* **What the task asks**
Read through the data below and state how many of its lines contain the word "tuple", adding nothing.

* **Dataset**
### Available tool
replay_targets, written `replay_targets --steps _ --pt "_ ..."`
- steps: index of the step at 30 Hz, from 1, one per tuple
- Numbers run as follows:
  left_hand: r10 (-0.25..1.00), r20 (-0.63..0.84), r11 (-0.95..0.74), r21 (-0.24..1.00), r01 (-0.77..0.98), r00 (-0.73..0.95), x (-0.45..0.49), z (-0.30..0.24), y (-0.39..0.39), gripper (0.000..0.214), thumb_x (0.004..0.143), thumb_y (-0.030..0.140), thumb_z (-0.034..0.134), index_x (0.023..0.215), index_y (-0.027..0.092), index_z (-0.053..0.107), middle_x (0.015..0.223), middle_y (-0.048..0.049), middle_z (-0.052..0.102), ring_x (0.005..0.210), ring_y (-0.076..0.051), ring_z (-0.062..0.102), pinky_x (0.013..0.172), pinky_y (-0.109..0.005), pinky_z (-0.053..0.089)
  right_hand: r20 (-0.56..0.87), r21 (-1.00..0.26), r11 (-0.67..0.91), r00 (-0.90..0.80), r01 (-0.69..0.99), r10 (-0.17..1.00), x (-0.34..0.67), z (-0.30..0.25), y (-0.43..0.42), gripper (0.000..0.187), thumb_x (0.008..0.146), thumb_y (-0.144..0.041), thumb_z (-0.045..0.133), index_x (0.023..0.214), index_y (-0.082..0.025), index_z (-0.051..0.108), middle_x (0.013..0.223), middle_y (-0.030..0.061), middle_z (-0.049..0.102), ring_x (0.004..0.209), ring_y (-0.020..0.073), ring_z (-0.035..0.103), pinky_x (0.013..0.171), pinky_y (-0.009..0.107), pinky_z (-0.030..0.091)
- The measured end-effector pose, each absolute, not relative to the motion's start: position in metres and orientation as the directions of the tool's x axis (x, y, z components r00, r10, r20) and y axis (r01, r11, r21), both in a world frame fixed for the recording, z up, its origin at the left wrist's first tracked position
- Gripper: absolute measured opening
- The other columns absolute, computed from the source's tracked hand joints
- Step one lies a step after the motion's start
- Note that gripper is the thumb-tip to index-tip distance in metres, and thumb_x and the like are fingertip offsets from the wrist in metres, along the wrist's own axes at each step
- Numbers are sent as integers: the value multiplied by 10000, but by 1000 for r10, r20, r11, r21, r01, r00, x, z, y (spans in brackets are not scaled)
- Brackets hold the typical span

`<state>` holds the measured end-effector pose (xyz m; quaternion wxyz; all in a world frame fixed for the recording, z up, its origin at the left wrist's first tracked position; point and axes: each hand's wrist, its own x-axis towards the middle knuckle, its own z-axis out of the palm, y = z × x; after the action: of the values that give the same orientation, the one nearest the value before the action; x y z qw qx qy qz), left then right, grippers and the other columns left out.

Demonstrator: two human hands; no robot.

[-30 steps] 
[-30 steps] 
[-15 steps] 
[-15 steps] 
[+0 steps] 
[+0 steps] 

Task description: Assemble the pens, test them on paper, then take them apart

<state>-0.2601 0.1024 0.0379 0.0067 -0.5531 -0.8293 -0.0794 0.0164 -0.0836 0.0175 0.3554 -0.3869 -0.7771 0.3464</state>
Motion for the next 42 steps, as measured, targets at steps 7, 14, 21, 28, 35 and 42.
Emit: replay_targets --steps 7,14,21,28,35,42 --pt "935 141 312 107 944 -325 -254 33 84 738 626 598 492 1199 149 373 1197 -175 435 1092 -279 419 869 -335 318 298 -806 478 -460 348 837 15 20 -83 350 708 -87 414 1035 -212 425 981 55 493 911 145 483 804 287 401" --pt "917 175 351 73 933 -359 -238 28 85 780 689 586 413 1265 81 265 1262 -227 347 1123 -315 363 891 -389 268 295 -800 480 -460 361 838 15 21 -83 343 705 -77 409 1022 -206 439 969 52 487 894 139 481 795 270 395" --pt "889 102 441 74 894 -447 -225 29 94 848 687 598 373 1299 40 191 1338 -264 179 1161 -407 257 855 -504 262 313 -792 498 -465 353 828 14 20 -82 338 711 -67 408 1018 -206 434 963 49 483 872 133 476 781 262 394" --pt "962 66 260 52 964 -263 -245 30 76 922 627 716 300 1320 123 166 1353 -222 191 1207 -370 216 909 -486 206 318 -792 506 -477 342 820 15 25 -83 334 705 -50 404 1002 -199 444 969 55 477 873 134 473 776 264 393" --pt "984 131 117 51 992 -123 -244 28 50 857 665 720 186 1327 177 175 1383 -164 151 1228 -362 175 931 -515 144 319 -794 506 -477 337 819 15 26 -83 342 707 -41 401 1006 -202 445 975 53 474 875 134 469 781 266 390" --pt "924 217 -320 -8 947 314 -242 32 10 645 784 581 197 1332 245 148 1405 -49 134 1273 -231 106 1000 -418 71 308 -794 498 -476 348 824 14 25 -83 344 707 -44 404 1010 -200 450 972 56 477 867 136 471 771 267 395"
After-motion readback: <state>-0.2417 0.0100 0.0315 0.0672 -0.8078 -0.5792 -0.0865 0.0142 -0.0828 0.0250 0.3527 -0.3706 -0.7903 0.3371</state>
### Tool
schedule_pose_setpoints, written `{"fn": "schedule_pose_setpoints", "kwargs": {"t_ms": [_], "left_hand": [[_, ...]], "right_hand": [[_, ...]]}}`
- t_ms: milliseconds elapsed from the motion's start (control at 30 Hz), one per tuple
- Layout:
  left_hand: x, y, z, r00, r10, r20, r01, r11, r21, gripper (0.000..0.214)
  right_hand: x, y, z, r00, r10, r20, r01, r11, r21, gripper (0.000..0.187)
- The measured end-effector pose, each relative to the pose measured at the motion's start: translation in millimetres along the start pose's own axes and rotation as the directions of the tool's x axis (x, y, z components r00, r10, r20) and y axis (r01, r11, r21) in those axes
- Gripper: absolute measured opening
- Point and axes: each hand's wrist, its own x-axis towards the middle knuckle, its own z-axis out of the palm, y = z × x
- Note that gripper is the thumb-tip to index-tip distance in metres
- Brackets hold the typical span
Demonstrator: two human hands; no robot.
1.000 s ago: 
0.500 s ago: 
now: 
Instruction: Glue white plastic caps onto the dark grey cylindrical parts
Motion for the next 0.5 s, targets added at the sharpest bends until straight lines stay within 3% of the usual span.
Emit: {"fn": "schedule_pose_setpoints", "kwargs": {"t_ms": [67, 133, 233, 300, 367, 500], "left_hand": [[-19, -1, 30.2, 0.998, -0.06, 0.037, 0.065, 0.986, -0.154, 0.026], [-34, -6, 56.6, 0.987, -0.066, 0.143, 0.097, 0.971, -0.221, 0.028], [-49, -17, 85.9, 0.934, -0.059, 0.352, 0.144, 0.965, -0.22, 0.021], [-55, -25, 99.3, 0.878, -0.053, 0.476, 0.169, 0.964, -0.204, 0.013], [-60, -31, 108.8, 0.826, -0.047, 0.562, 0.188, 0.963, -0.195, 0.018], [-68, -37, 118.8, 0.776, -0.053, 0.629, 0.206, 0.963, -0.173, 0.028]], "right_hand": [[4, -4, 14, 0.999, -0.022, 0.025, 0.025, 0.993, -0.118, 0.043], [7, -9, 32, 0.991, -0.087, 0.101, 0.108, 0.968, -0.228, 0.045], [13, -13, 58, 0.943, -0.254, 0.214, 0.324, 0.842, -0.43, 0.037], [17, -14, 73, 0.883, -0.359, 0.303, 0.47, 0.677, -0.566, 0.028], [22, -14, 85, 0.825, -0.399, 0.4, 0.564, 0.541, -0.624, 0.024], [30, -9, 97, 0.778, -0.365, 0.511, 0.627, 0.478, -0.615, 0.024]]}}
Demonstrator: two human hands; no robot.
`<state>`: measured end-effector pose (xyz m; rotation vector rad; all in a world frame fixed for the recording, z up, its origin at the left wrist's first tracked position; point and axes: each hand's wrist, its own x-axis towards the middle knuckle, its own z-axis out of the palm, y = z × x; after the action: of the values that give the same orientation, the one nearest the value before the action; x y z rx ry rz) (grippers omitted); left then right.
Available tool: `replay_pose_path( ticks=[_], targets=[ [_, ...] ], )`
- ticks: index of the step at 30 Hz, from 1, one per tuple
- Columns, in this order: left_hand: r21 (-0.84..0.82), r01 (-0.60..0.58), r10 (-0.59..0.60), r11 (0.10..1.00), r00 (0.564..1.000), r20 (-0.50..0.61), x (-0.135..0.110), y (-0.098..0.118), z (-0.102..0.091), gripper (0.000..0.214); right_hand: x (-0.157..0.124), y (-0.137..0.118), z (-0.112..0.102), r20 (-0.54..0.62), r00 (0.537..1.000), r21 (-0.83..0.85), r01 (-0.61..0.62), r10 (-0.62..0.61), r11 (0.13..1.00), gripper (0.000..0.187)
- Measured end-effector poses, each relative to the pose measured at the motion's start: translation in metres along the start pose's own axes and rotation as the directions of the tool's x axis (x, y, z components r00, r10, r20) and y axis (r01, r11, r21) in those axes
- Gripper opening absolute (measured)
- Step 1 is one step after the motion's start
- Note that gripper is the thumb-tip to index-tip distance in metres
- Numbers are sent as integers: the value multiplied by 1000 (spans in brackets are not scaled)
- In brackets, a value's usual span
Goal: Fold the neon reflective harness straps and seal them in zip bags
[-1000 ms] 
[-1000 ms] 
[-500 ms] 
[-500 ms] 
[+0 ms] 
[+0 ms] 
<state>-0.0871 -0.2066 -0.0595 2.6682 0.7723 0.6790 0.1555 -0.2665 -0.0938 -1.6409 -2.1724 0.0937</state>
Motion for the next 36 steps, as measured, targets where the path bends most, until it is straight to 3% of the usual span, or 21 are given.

* **Result for this task**
3